• EXERCISE DIRECTIONS: Before you write out the listing, remove the pictures; everything else stays exactly as it is.

• DATA BLOCK:
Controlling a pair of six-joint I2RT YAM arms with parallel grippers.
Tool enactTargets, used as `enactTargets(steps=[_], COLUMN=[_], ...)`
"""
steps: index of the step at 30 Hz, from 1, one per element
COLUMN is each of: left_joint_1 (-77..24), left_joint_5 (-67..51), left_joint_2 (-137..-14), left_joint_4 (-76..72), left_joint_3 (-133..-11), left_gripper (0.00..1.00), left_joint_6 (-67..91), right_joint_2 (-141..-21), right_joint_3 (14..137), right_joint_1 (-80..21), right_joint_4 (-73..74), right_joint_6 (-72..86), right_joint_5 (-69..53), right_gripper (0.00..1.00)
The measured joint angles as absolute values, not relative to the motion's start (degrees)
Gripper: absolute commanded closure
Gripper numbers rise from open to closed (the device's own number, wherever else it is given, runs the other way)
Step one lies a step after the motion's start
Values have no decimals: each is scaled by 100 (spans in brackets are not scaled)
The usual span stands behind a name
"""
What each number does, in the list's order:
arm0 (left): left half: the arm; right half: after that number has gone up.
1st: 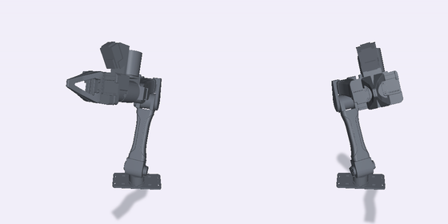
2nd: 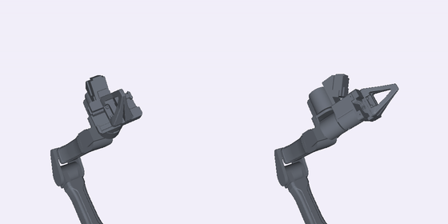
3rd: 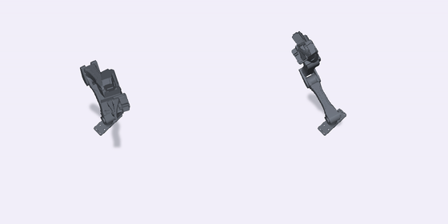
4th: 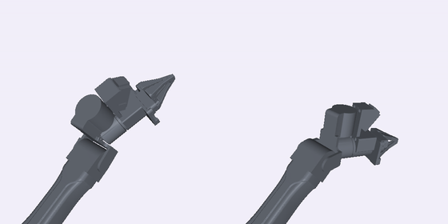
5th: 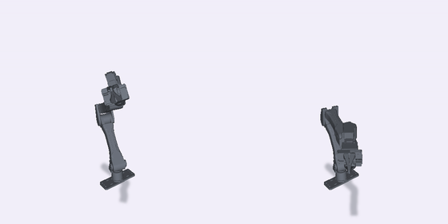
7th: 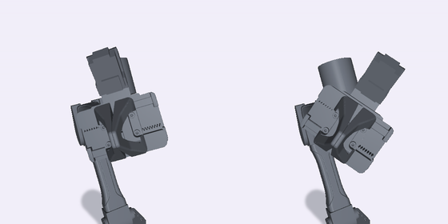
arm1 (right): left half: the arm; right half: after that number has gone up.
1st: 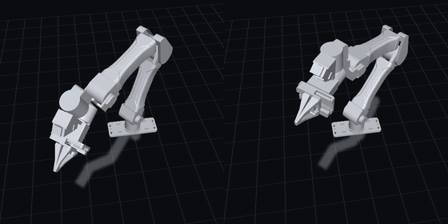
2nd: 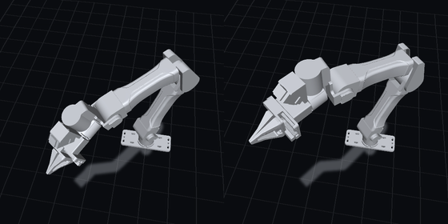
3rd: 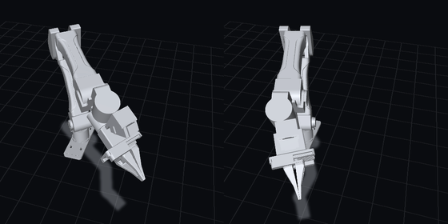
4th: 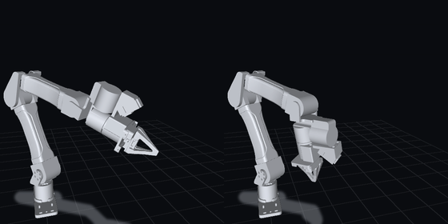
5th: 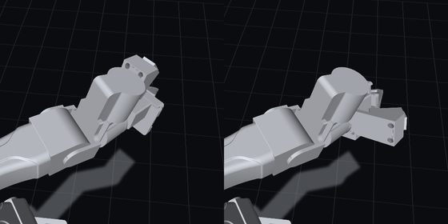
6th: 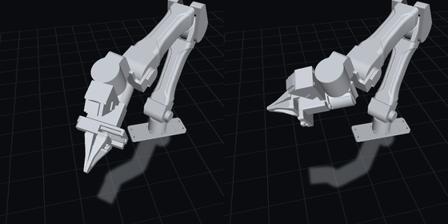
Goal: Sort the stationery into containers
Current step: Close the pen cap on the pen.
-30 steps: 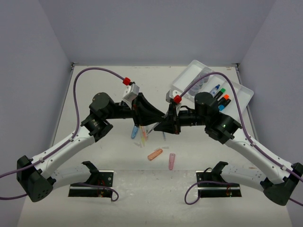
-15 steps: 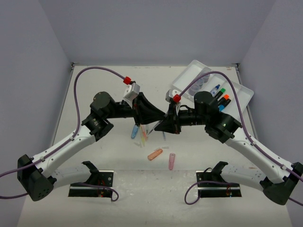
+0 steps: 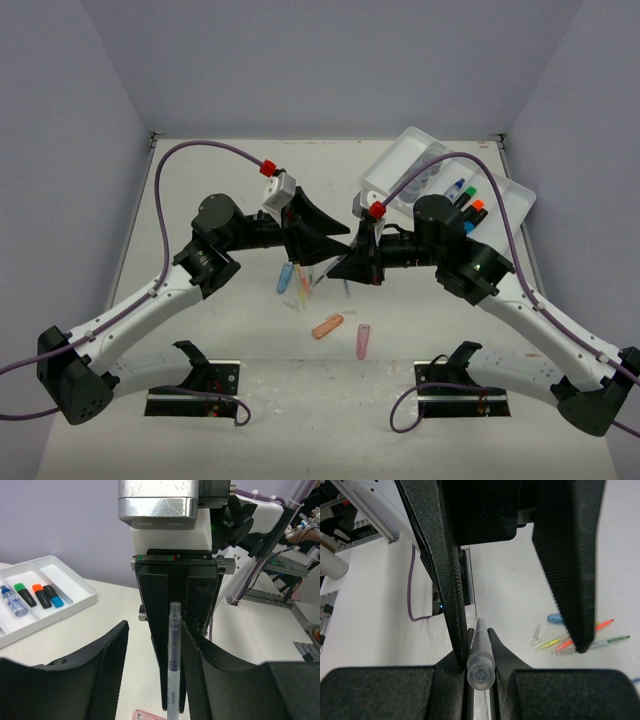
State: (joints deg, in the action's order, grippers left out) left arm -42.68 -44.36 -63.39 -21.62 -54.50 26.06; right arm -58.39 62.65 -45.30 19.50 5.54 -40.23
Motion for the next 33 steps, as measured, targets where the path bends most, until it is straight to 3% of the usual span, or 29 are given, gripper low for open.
enactTargets(steps=[4,19,23,33], left_joint_1=[-4280,-4401,-4401,-4403], left_joint_5=[-4145,-3479,-3256,-3100], left_joint_2=[-6240,-5769,-5596,-4504], left_joint_4=[-2060,-1492,-1245,-585], left_joint_3=[-5448,-5448,-5450,-5112], left_gripper=[34,12,0,0], left_joint_6=[2621,2628,2559,2153], right_joint_2=[-5833,-5833,-5833,-5685], right_joint_3=[6229,6208,6208,6288], right_joint_1=[-4535,-4574,-4574,-4515], right_joint_4=[1787,1367,1371,1810], right_joint_6=[556,558,558,544], right_joint_5=[-4053,-4063,-3999,-3904], right_gripper=[100,100,100,100])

• SOLUTION:
Controlling a pair of six-joint I2RT YAM arms with parallel grippers.
Tool enactTargets, used as `enactTargets(steps=[_], COLUMN=[_], ...)`
"""
steps: index of the step at 30 Hz, from 1, one per element
COLUMN is each of: left_joint_1 (-77..24), left_joint_5 (-67..51), left_joint_2 (-137..-14), left_joint_4 (-76..72), left_joint_3 (-133..-11), left_gripper (0.00..1.00), left_joint_6 (-67..91), right_joint_2 (-141..-21), right_joint_3 (14..137), right_joint_1 (-80..21), right_joint_4 (-73..74), right_joint_6 (-72..86), right_joint_5 (-69..53), right_gripper (0.00..1.00)
The measured joint angles as absolute values, not relative to the motion's start (degrees)
Gripper: absolute commanded closure
Gripper numbers rise from open to closed (the device's own number, wherever else it is given, runs the other way)
Step one lies a step after the motion's start
Values have no decimals: each is scaled by 100 (spans in brackets are not scaled)
The usual span stands behind a name
"""
What each number does, in the list's order:
arm0 (left): left half: the arm; right half: after that number has gone up.
1st: 
2nd: 
3rd: 
4th: 
5th: 
7th: 
arm1 (right): left half: the arm; right half: after that number has gone up.
1st: 
2nd: 
3rd: 
4th: 
5th: 
6th: 
Goal: Sort the stationery into containers
Current step: Close the pen cap on the pen.
-30 steps: 
-15 steps: 
+0 steps: 
State: (joints deg, in the action's order, grippers left out) left arm -42.68 -44.36 -63.39 -21.62 -54.50 26.06; right arm -58.39 62.65 -45.30 19.50 5.54 -40.23
Motion for the next 33 steps, as measured, targets where the path bends most, until it is straight to 3% of the usual span, or 29 are given, gripper low for open.
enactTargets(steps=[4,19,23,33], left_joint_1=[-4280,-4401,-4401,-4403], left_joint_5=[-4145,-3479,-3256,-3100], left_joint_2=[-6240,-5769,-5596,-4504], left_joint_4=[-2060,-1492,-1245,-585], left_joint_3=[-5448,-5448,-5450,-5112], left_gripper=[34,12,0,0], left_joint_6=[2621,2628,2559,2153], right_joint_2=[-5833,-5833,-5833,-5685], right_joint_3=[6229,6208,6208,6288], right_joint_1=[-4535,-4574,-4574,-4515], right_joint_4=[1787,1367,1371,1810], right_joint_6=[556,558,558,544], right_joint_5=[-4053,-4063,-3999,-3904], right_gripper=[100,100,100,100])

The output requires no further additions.